Do solar cells work on cloudy days?
Yes, but less effectively. On an overcast day, solar irradiance drops to roughly 10–25% of full sunshine, and solar cell output drops proportionally. The cells still work because they respond to diffuse light (photons scattered by clouds), not just direct sunlight. Even on a very cloudy day, the irradiance is typically 50–150 W/m² compared to about 1,000 W/m² in full sun. Modern solar installations in famously cloudy countries like Germany, the UK, and the Netherlands produce significant annual energy because they benefit from long summer days, even if individual cloudy days produce less.

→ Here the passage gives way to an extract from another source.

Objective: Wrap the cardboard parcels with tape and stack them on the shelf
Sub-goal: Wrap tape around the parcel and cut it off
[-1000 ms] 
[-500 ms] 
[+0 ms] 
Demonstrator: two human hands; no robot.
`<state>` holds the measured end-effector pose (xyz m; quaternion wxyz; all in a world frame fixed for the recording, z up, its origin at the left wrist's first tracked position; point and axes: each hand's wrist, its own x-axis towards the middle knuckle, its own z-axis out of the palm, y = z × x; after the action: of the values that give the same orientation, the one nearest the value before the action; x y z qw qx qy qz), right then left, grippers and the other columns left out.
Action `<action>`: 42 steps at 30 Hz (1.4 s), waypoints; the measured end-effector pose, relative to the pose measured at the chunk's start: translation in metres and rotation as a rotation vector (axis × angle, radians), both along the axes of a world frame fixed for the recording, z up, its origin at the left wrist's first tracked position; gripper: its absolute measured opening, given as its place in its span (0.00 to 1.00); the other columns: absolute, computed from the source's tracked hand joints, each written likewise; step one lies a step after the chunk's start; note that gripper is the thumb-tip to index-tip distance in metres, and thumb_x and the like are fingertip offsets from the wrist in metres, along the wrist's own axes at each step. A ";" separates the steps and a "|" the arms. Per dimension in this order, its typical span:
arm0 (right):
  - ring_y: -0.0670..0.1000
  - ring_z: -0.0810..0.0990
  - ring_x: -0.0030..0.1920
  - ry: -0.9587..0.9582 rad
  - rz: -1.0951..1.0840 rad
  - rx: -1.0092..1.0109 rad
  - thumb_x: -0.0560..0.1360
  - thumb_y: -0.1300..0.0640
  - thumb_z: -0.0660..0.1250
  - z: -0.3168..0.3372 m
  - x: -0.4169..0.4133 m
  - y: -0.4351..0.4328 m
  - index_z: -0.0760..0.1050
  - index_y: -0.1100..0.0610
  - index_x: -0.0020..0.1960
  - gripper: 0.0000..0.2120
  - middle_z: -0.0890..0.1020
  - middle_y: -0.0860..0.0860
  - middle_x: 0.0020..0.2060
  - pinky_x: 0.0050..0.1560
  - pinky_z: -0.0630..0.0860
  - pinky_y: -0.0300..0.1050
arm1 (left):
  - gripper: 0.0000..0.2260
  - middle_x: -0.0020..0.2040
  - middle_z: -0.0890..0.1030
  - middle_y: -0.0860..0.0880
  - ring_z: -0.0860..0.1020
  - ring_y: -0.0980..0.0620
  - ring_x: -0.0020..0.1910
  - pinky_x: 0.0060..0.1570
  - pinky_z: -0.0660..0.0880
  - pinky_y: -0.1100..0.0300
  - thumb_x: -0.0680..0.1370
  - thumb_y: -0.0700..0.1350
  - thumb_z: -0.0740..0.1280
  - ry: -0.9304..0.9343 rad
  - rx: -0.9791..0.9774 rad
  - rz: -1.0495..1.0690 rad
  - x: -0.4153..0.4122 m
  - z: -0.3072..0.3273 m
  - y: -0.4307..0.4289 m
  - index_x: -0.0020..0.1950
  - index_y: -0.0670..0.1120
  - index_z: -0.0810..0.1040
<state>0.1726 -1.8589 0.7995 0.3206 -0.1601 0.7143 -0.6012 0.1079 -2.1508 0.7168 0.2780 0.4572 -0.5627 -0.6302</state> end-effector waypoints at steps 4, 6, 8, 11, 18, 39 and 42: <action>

The annual energy yield depends more on total irradiance over the year than on the number of sunny days.
What's the difference between monocrystalline and polycrystalline panels?
Monocrystalline panels are made from a single silicon crystal, grown slowly using the Czochralski process. The uniform crystal structure means fewer grain boundaries (which scatter charge carriers and reduce efficiency), giving higher efficiencies — typically 20–24%. They're more expensive to produce. Polycrystalline panels are made from silicon melted and cast into blocks, then sliced. The resulting wafer contains many small crystal grains with boundaries between them. These boundaries reduce efficiency to about 16–20%, but the manufacturing is cheaper and faster. In practice, the price difference has narrowed so much that monocrystalline cells now dominate the market — the modest efficiency advantage justifies the small cost premium, especially since higher efficiency means fewer panels needed for the same power output.